Cancerous Consumption
An interesting thing has happened at Pop!Tech today. While the theme was meant to have been "America: Reimagined," there has been an irresistible momentum across a huge number of presenters towards imagining America as a metaphor for humanity's insatiable consumption and the way that it has fundamentally imperiled our earth.
Photographer Chris Jordan has dedicated his life to documenting consumption, and making the invisible byproducts of our convenience visible. Today, for the first time in public, he shared an immensely disturbing slideshow of photographs taken on Midway Island, a small Island in the middle of the Pacific more than 2,000 miles from the nearest continental coast.
Chris had heard rumors that there, in that most remote of wildernesses, there were baby albatross dead with plastic sticking out of their carcasses. Having to see for himself, he went in September 2009. What he found was even worse than he had imagined.




Jordan compared the trip to getting a diagnosis of lymphatic cancer from a doctor.

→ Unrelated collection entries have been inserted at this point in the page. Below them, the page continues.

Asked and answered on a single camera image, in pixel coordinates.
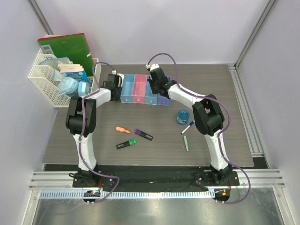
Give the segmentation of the teal plastic bin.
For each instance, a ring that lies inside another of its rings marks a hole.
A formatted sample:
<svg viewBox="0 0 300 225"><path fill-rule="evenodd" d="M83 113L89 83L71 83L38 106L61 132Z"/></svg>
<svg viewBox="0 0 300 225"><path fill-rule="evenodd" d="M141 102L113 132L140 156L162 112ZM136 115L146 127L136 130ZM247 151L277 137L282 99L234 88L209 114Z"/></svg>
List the teal plastic bin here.
<svg viewBox="0 0 300 225"><path fill-rule="evenodd" d="M145 104L146 105L157 105L158 94L153 94L150 86L150 82L147 80L146 93L145 93Z"/></svg>

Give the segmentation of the light blue plastic bin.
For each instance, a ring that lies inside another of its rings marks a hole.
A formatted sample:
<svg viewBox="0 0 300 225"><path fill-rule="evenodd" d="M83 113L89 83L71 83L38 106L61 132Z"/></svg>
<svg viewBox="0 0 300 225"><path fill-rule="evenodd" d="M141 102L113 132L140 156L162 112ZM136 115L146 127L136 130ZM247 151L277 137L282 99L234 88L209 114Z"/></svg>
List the light blue plastic bin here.
<svg viewBox="0 0 300 225"><path fill-rule="evenodd" d="M125 75L123 79L123 86L120 96L121 103L133 103L133 88L135 83L135 75Z"/></svg>

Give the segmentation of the pink plastic bin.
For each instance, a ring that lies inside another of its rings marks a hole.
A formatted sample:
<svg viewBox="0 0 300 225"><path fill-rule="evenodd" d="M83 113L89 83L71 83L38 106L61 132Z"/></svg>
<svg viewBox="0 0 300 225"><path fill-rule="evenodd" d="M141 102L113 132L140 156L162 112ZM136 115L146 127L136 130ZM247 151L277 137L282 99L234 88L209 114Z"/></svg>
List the pink plastic bin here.
<svg viewBox="0 0 300 225"><path fill-rule="evenodd" d="M147 76L146 75L135 75L135 83L133 88L133 103L144 104L145 94L147 86Z"/></svg>

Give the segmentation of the blue round jar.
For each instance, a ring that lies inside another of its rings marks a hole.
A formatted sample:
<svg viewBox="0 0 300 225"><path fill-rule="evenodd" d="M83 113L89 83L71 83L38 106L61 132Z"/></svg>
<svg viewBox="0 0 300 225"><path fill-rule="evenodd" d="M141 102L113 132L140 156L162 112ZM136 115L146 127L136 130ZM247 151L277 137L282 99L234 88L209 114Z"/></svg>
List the blue round jar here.
<svg viewBox="0 0 300 225"><path fill-rule="evenodd" d="M177 122L180 125L185 125L187 124L188 120L190 117L190 113L187 110L179 110L177 113Z"/></svg>

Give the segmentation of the orange highlighter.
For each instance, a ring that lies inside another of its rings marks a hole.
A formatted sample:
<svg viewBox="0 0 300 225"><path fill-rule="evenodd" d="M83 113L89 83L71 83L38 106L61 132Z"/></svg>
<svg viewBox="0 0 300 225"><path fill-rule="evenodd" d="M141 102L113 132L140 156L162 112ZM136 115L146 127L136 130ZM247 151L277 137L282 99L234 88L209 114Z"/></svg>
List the orange highlighter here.
<svg viewBox="0 0 300 225"><path fill-rule="evenodd" d="M125 133L125 134L130 134L131 133L130 130L125 129L123 127L119 127L119 126L116 127L116 131L121 132L121 133Z"/></svg>

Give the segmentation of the blue cap whiteboard marker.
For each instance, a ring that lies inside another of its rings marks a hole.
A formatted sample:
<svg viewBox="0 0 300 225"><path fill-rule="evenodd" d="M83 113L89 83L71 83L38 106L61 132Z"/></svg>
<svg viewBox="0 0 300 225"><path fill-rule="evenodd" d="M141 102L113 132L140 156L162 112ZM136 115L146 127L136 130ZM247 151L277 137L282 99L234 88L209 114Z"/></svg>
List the blue cap whiteboard marker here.
<svg viewBox="0 0 300 225"><path fill-rule="evenodd" d="M195 121L191 121L190 124L181 132L181 134L184 134L191 126L193 126Z"/></svg>

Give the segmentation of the light green pen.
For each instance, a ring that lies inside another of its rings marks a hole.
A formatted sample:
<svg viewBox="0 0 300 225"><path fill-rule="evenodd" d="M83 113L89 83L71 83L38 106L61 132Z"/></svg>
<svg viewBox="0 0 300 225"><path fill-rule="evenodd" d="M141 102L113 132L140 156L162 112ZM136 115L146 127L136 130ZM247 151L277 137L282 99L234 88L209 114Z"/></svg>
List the light green pen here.
<svg viewBox="0 0 300 225"><path fill-rule="evenodd" d="M188 139L187 139L186 136L183 136L183 139L184 139L184 144L185 144L185 147L186 147L186 152L189 152Z"/></svg>

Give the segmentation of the purple plastic bin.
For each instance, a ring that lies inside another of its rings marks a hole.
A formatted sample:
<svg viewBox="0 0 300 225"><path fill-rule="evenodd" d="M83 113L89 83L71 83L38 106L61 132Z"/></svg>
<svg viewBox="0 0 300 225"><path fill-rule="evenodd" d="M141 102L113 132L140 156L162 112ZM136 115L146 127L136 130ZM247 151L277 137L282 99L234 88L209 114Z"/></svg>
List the purple plastic bin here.
<svg viewBox="0 0 300 225"><path fill-rule="evenodd" d="M170 105L170 99L158 94L158 96L157 96L157 105L169 106Z"/></svg>

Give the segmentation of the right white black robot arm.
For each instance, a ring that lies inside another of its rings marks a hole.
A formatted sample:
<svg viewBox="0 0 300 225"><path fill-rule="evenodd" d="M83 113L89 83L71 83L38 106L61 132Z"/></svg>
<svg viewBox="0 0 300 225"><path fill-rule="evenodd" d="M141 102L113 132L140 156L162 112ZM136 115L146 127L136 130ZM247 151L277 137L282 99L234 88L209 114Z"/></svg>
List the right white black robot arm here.
<svg viewBox="0 0 300 225"><path fill-rule="evenodd" d="M229 180L233 171L225 151L223 141L224 115L220 102L214 95L200 95L192 92L175 80L168 80L158 64L146 66L152 93L160 94L170 100L182 103L192 109L195 126L204 135L210 153L212 181L223 185Z"/></svg>

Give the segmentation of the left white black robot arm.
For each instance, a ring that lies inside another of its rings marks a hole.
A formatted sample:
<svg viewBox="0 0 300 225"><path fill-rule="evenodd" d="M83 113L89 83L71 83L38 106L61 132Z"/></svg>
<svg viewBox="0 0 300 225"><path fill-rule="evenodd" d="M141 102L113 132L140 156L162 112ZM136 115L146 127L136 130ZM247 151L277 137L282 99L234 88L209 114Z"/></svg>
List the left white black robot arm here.
<svg viewBox="0 0 300 225"><path fill-rule="evenodd" d="M123 74L109 74L95 91L83 97L71 97L65 124L75 140L79 157L77 172L69 174L75 188L95 187L102 177L112 178L97 171L92 137L97 124L97 108L109 101L120 100L123 81Z"/></svg>

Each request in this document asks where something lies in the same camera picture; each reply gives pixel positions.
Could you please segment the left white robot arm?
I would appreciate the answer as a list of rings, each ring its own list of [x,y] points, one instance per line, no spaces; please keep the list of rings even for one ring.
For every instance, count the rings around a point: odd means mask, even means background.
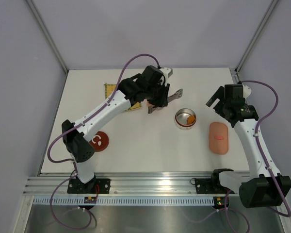
[[[146,100],[154,111],[181,98],[182,89],[172,95],[168,94],[170,84],[167,80],[172,74],[170,68],[147,66],[142,73],[121,80],[112,94],[82,119],[62,123],[63,143],[72,157],[78,188],[82,192],[90,193],[95,188],[96,176],[90,160],[96,150],[90,142],[97,132],[136,103]]]

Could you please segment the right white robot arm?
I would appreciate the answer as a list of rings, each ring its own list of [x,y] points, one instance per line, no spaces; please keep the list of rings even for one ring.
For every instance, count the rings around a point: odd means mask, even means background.
[[[245,101],[250,94],[251,89],[244,83],[226,84],[206,103],[236,132],[250,172],[250,178],[246,179],[232,169],[215,169],[210,186],[215,192],[229,189],[238,194],[246,208],[274,209],[287,203],[285,197],[291,189],[291,179],[281,175],[268,152],[260,129],[263,119],[259,118],[255,107]]]

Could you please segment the orange fried food piece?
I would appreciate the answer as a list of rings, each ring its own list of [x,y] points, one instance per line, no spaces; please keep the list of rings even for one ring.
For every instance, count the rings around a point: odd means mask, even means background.
[[[196,121],[196,117],[194,115],[191,115],[189,116],[187,119],[186,119],[186,124],[187,125],[192,125],[194,124]]]

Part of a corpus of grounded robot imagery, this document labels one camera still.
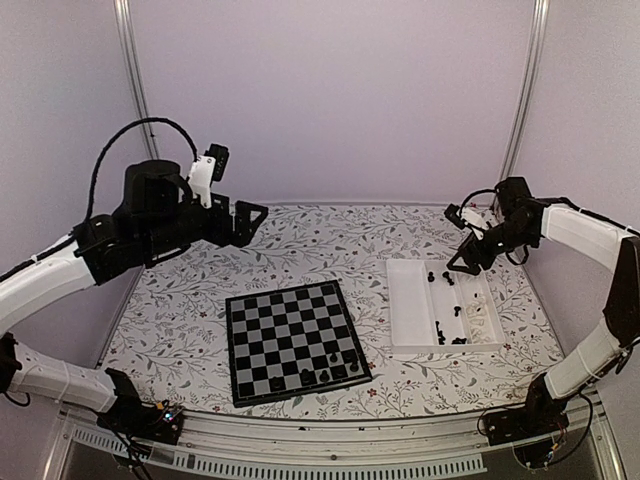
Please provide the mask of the black and white chessboard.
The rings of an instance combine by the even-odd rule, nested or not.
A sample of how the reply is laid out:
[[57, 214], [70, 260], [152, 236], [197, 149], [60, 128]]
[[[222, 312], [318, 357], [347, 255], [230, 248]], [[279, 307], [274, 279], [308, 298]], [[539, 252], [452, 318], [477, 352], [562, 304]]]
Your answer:
[[[280, 402], [369, 383], [373, 374], [356, 333], [338, 281], [329, 280], [225, 300], [227, 351], [233, 405], [236, 408]], [[350, 352], [352, 362], [343, 354]], [[338, 361], [329, 356], [336, 353]], [[349, 365], [357, 362], [359, 370]], [[335, 378], [344, 368], [347, 376]], [[302, 385], [300, 373], [316, 382]], [[320, 381], [322, 371], [330, 380]], [[272, 392], [269, 380], [284, 388]]]

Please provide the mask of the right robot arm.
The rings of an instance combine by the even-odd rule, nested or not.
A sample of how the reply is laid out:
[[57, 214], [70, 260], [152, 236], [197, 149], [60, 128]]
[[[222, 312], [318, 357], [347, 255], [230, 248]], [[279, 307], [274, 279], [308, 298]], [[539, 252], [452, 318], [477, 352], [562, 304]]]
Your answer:
[[516, 422], [524, 435], [537, 436], [570, 398], [609, 372], [623, 370], [638, 349], [639, 233], [566, 197], [536, 197], [521, 176], [508, 177], [488, 192], [497, 202], [495, 225], [471, 209], [470, 197], [446, 208], [446, 218], [469, 232], [449, 270], [477, 276], [499, 256], [528, 253], [544, 242], [589, 263], [575, 274], [567, 272], [567, 261], [544, 269], [569, 283], [558, 293], [544, 290], [551, 312], [571, 319], [591, 314], [597, 321], [563, 360], [531, 382]]

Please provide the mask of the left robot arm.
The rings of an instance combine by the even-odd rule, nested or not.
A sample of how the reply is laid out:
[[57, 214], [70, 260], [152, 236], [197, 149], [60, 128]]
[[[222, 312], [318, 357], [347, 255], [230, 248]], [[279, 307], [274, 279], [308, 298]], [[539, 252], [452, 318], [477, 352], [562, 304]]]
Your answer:
[[76, 292], [101, 286], [135, 267], [152, 268], [205, 240], [245, 247], [268, 209], [231, 204], [211, 192], [222, 160], [204, 156], [187, 177], [177, 163], [147, 160], [125, 171], [122, 203], [111, 214], [90, 216], [1, 278], [1, 391], [35, 394], [107, 413], [128, 434], [148, 426], [148, 412], [127, 374], [87, 369], [41, 355], [15, 340], [11, 329]]

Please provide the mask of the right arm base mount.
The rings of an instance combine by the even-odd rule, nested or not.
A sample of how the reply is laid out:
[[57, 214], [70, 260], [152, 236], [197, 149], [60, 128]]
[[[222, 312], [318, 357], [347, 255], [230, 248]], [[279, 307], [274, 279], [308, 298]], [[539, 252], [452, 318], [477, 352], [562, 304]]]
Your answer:
[[565, 409], [566, 402], [552, 403], [550, 407], [533, 412], [525, 406], [491, 408], [492, 413], [485, 410], [481, 414], [476, 427], [490, 446], [546, 436], [539, 442], [523, 444], [514, 450], [516, 460], [525, 468], [546, 468], [567, 440], [569, 420]]

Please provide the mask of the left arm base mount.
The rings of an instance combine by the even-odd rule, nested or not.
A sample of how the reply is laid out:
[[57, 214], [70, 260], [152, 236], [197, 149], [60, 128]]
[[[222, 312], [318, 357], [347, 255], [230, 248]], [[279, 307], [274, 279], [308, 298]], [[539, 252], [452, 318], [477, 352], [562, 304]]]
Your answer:
[[117, 399], [97, 424], [124, 436], [176, 445], [184, 424], [184, 408], [168, 400], [150, 404], [139, 399]]

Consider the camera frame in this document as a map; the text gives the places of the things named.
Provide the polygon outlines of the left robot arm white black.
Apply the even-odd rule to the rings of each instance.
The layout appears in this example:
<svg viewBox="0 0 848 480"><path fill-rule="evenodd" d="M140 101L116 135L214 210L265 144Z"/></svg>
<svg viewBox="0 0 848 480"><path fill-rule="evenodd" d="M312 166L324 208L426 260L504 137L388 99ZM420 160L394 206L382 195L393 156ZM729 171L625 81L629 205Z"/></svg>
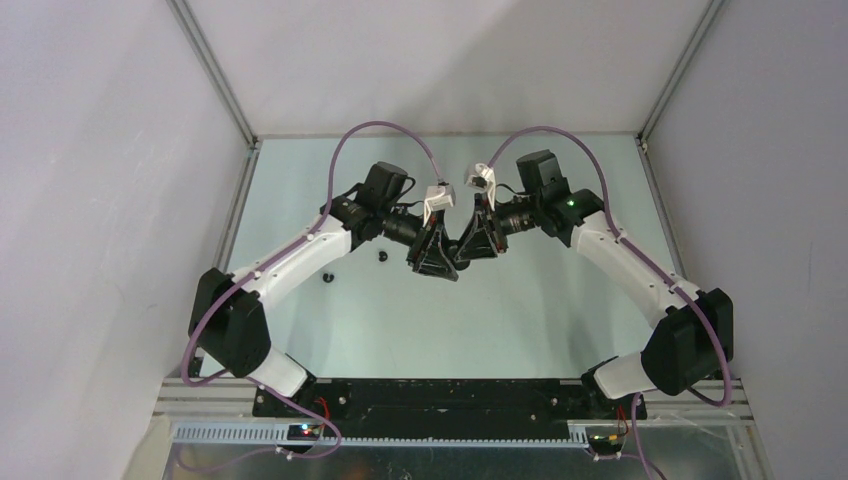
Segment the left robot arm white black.
<svg viewBox="0 0 848 480"><path fill-rule="evenodd" d="M402 198L414 183L405 170L378 162L364 181L329 200L292 241L232 272L205 272L195 295L187 351L201 348L223 372L275 391L278 404L292 416L311 412L313 377L273 346L266 315L326 265L378 236L410 246L413 258L421 259L424 238L441 224L455 194L440 181L427 188L423 215L412 215Z"/></svg>

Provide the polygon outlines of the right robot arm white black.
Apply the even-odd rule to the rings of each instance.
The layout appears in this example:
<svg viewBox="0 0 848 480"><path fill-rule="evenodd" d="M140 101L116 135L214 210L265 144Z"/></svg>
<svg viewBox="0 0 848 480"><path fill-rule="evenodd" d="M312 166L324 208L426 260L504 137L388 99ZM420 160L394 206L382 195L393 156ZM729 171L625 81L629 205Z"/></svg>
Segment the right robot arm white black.
<svg viewBox="0 0 848 480"><path fill-rule="evenodd" d="M630 298L652 334L641 351L584 375L581 402L588 414L606 418L631 394L658 390L675 396L715 372L729 374L733 303L724 291L705 291L652 260L615 226L598 195L570 188L551 151L527 154L516 166L523 189L509 202L497 201L491 166L469 168L474 211L453 260L495 258L506 252L508 236L539 228L593 263Z"/></svg>

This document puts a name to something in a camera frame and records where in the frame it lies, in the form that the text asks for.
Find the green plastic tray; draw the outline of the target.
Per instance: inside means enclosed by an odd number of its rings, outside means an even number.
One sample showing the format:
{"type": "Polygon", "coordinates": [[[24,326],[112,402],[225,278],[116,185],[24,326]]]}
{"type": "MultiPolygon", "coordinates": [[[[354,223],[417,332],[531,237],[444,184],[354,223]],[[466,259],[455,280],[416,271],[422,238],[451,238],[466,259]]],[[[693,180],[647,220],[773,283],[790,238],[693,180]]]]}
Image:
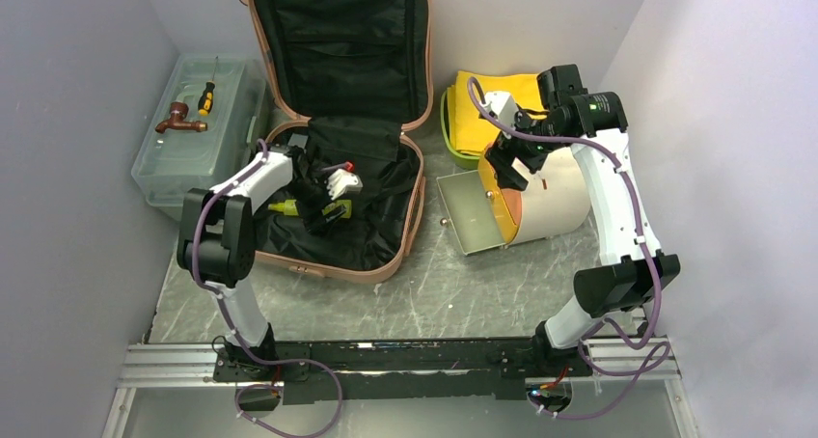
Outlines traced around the green plastic tray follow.
{"type": "Polygon", "coordinates": [[[459,151],[454,146],[453,128],[456,112],[454,111],[455,86],[449,86],[440,98],[440,126],[445,147],[447,148],[453,163],[464,170],[472,171],[478,167],[478,162],[485,150],[494,143],[500,133],[499,129],[492,124],[482,121],[483,126],[488,128],[488,132],[477,137],[477,151],[459,151]]]}

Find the cream appliance with orange rim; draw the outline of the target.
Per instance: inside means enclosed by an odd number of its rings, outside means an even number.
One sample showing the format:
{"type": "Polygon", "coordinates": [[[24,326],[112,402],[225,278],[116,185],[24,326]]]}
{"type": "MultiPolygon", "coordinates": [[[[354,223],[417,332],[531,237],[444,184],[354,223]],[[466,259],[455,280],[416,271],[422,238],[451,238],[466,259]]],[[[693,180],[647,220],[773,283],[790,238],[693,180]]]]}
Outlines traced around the cream appliance with orange rim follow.
{"type": "Polygon", "coordinates": [[[590,212],[586,183],[569,148],[553,151],[542,169],[531,173],[516,161],[528,181],[523,191],[502,188],[491,165],[437,178],[446,210],[444,226],[453,230],[468,256],[577,230],[590,212]]]}

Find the yellow cloth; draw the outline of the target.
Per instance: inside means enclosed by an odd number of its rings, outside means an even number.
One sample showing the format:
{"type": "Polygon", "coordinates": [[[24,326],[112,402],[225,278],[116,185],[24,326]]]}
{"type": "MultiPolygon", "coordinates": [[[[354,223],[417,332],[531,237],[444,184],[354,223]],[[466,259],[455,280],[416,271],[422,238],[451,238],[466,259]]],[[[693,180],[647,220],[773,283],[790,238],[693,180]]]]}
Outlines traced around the yellow cloth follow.
{"type": "Polygon", "coordinates": [[[542,112],[536,73],[490,76],[459,70],[448,87],[447,116],[451,148],[464,155],[480,155],[494,141],[499,130],[482,119],[467,92],[467,80],[474,76],[485,92],[508,91],[523,108],[542,112]]]}

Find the pink hard-shell suitcase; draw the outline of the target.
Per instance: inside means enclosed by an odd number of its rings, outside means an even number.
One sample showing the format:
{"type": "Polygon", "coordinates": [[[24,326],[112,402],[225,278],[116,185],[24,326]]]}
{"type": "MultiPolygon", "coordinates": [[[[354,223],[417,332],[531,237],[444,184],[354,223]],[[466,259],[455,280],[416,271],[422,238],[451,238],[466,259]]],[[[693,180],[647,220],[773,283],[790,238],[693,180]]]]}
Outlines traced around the pink hard-shell suitcase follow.
{"type": "Polygon", "coordinates": [[[294,272],[376,284],[411,251],[423,217],[424,156],[410,134],[433,85],[428,0],[240,0],[286,115],[270,142],[306,140],[314,169],[352,164],[363,188],[320,232],[264,206],[257,256],[294,272]]]}

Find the green yellow bottle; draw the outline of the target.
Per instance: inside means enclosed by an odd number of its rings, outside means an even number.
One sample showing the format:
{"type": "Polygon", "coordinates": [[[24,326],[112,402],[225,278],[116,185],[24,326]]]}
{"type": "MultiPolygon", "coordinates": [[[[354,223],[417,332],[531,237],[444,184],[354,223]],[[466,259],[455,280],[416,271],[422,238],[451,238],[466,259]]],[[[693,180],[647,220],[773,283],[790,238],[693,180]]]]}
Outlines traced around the green yellow bottle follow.
{"type": "Polygon", "coordinates": [[[298,202],[295,199],[287,199],[281,202],[270,203],[267,205],[267,210],[273,213],[282,214],[284,216],[300,216],[298,202]]]}

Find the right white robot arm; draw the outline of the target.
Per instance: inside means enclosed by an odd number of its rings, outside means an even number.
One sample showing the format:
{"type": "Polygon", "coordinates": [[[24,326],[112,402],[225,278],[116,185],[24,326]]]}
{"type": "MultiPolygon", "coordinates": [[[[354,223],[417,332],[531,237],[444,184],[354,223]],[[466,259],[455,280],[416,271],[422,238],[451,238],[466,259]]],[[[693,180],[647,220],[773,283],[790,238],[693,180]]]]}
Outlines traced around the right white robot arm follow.
{"type": "Polygon", "coordinates": [[[652,302],[648,327],[655,328],[662,290],[679,274],[680,262],[664,252],[643,210],[620,96],[589,92],[575,64],[549,68],[536,81],[542,118],[532,117],[509,92],[484,92],[475,78],[467,90],[481,118],[500,131],[484,153],[499,188],[532,188],[531,177],[558,151],[570,152],[586,186],[600,264],[575,273],[572,299],[538,328],[544,341],[532,348],[532,364],[554,375],[568,363],[567,348],[614,311],[652,302]]]}

If this cancer is there, on Midway, as far removed from normal human activity as can be, then it's everywhere. Jordan concluded by saying that while he didn't have much more to say, it was something it seemed we all should be talking about.
It's getting harder and harder to avoid the implication that our system of existence has set the clock ticking on our future. That's a bleak, bleak place to be for people like me who are of a generation just coming into the adult world.
Yet necessity is the mother of invention. Young people today are the most educated, networked generation in history. As it becomes increasingly clear that we have no choice but to tackle this issue, some of our greatest minds are on the case. I can't help but think it will take all of them though.